Exhibit
4.5
SUBSIDIARY GUARANTY
This GUARANTY (as amended,
restated, supplemented, or otherwise modified and in effect from
time to time, this “ Guaranty ”) is made as of
this ___ day of July, 2009, jointly and severally, by each of
Evolution Resources, Inc., a Delaware corporation (“ ER
Sub ”), Liquafaction Corporation, a Washington
corporation (“ Liquafaction ”), Liqua Ethanol,
LLC, a Washington limited liability company (“ Liqua
”; Liqua, ER Sub and Liquafaction, together with each other
person or entity who becomes a party to this Guaranty by execution
of a joinder in the form of Exhibit A attached hereto, is
referred to individually as a “ Guarantor ” and
collectively as the “ Guarantors ”) in favor
of Harborview
Master Fund, L.P. , a British
Virgin Islands limited partnership, on its own behalf and in its
capacity as collateral agent (together with its successors and
assigns in such capacity, the “ Collateral Agent
”) for the benefit of the entities identified on the Schedule
of Buyers attached to the Purchase Agreement defined below
(together with their successors and assigns, the “
Buyers ”).
W I T N E S S E T H:
WHEREAS, as of the date hereof, the
Buyers have made loans and certain other financial accommodations
(collectively, the “ Loans ”) to
Evolution
Resources, Inc . , a
Nevada corporation (the “ Company ”), as
evidenced by those certain secured senior notes in an original
aggregate principal amount of $215,000 (such notes, together with
any promissory notes or other securities issued in exchange or
substitution therefor or replacement thereof, and as any of the
same may be amended, supplemented, restated or modified and in
effect from time to time, the “ Notes
”);
WHEREAS, the Notes are being acquired by
the Buyers pursuant to a Securities Purchase Agreement dated as of
July __, 2009 among the Buyers and the Company (as the same may be
amended, restated, supplemented or otherwise modified from time to
time, the “ Purchase Agreement ”);
WHEREAS, pursuant to a Pledge Agreement
of even date herewith (as the same may be amended, restated,
supplemented or otherwise modified and in effect from time to time,
the “ Pledge Agreement ”) by the Company in
favor of the Collateral Agent, the Company has created a lien on
and security interest in all of the capital stock and other equity
interests of each of the Guarantors to the Collateral Agent, and
pledged such capital stock and equity interests to the Collateral
Agent, in each case, for its benefit and the benefit of the
Buyers;
WHEREAS, pursuant to a Security Agreement
of even date herewith (as the same may be amended, restated,
supplemented or otherwise modified and in effect from time to time,
the “ Security Agreement ”) by the
“Debtors” (as defined therein) in favor of the
Collateral Agent, such Debtors have granted the Collateral Agent,
for its benefit and the benefit of the Buyers, a first priority
security interest in, and lien upon and pledge of each of their
rights in the Collateral (as defined in the Security Agreement);
and
WHEREAS, the Guarantors are direct or
indirect subsidiaries of the Company and, as such, will derive
substantial benefit and advantage from the Loans and other
financial accommodations available to the Company set forth in the
Purchase Agreement, the Notes and
the other Transaction Documents, and it
will be to each Guarantor’s direct interest and economic
benefit to assist the Company in procuring said Loans and other
financial accommodations from the Buyers.

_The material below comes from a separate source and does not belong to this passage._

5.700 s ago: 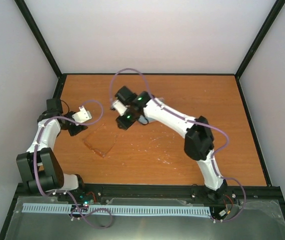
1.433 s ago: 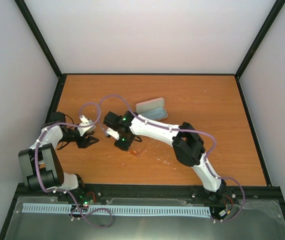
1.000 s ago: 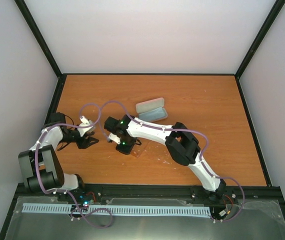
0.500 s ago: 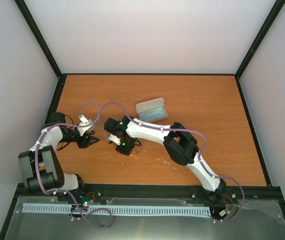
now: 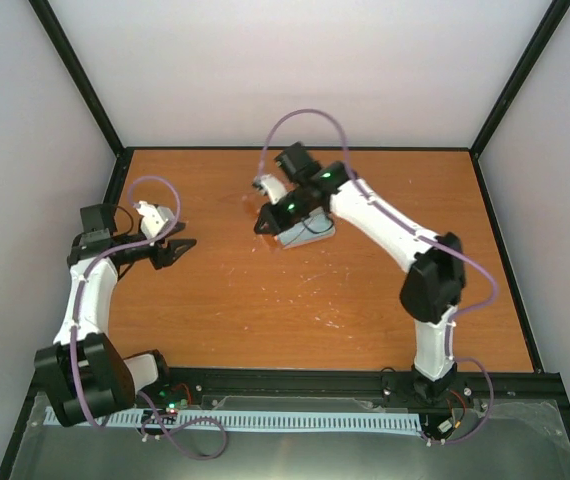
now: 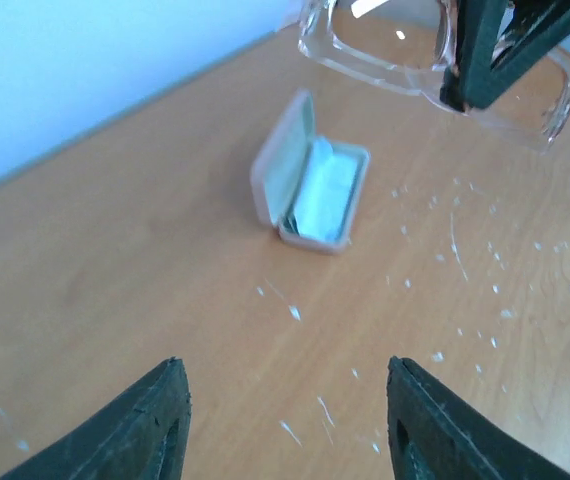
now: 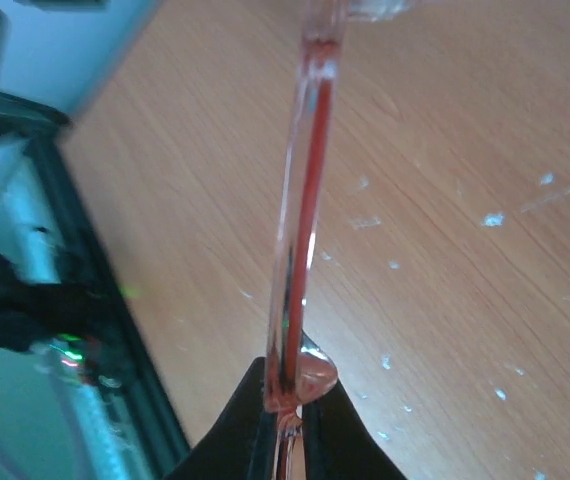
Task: Organize the sunglasses
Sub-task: Pick up the sunglasses from the center of the board.
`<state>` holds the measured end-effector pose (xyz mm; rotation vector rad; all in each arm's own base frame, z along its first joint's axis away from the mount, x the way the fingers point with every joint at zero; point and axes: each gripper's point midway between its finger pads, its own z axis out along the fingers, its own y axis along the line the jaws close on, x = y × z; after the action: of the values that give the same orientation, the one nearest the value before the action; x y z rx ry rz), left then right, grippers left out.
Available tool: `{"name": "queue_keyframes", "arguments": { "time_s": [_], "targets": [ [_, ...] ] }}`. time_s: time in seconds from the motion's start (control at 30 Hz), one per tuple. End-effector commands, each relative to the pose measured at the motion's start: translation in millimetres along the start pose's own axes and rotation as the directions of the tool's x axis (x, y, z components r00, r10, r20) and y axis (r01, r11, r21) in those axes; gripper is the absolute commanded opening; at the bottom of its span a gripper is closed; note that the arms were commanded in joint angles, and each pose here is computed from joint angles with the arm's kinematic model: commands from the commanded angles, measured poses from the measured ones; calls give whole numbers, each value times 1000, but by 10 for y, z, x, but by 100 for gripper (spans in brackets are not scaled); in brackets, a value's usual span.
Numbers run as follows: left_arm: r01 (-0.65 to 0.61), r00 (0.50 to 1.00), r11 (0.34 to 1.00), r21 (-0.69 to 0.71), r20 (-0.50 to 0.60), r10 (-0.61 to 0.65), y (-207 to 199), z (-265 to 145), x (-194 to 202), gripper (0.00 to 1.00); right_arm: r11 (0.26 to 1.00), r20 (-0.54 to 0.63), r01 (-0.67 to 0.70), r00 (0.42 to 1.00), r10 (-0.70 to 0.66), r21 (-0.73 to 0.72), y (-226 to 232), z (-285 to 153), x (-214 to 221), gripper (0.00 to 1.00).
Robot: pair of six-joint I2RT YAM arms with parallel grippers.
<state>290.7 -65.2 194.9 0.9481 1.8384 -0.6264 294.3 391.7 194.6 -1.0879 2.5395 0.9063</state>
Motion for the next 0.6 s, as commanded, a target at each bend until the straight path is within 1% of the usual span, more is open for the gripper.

NOW, THEREFORE , for and in consideration of the premises and in
order to induce the Buyers to make the Loans, and for other good
and valuable consideration, the receipt and sufficiency of which
are hereby acknowledged, each Guarantor hereby jointly and
severally agrees as follows:
1.
Definitions : Capitalized terms used herein without
definition and defined in the Purchase Agreement are used herein as
defined therein. In addition, as used herein:
“ Bankruptcy Code ”
shall mean the Federal Bankruptcy Reform Act of 1978 (11 U.S.C.
§101, et seq. ), as amended and in effect from time to
time thereunder.
“ Event of Default ”
shall have the meaning ascribed to such term in the
Notes.
“ Obligations ” shall
mean (i) all obligations, liabilities and indebtedness of every
nature of the Company from time to time owed or owing to the Buyers
and Collateral Agent, including, without limitation, all
obligations, liabilities and indebtedness of every nature of the
Company under the Security Documents, the Purchase Agreement, the
Notes, the Loans, the Warrants and the other Transaction Documents,
including, without limitation, the principal amount of all debts,
claims and indebtedness, accrued and unpaid interest and all fees,
taxes, indemnities, costs and expenses, whether primary, secondary,
direct, contingent, fixed or otherwise, heretofore, now and/or from
time to time hereafter owing, due or payable whether before or
after the filing of a bankruptcy, insolvency or similar proceeding
under applicable federal, state, foreign or other law and whether
or not an allowed claim in any such proceeding, and (ii) all
obligations, liabilities and indebtedness of every nature of the
Guarantors from time to time owed or owing to the Buyers and/or
Collateral Agent, including, without limitation, all obligations,
liabilities and indebtedness of every nature of the Guarantors
under or in respect of this Guaranty, the Pledge Agreement, the
Security Agreement, the Purchase Agreement, the Notes, the Loans,
the Warrants, the other Security Documents and the other
Transaction Documents, as the case may be, including, without
limitation, the principal amount of all debts, claims and
indebtedness, accrued and unpaid interest and all fees, taxes,
indemnities, costs and expenses, whether primary, secondary,
direct, contingent, fixed or otherwise, heretofore, now and/or from
time to time hereafter owing, due or payable whether before or
after the filing of a bankruptcy, insolvency or similar proceeding
under applicable federal, state, foreign or other law and whether
or not an allowed claim in any such proceeding.
2.
Guaranty of Payment
.
(a)
Each Guarantor, jointly and severally,
hereby unconditionally and irrevocably guaranties the full and
prompt payment and performance to the Buyers and Collateral Agent,
on behalf of itself and in its capacity as collateral agent for the
benefit of the Buyers, when due, upon demand, at maturity or by
reason of acceleration or otherwise and at all times thereafter, of
any and all of the Obligations.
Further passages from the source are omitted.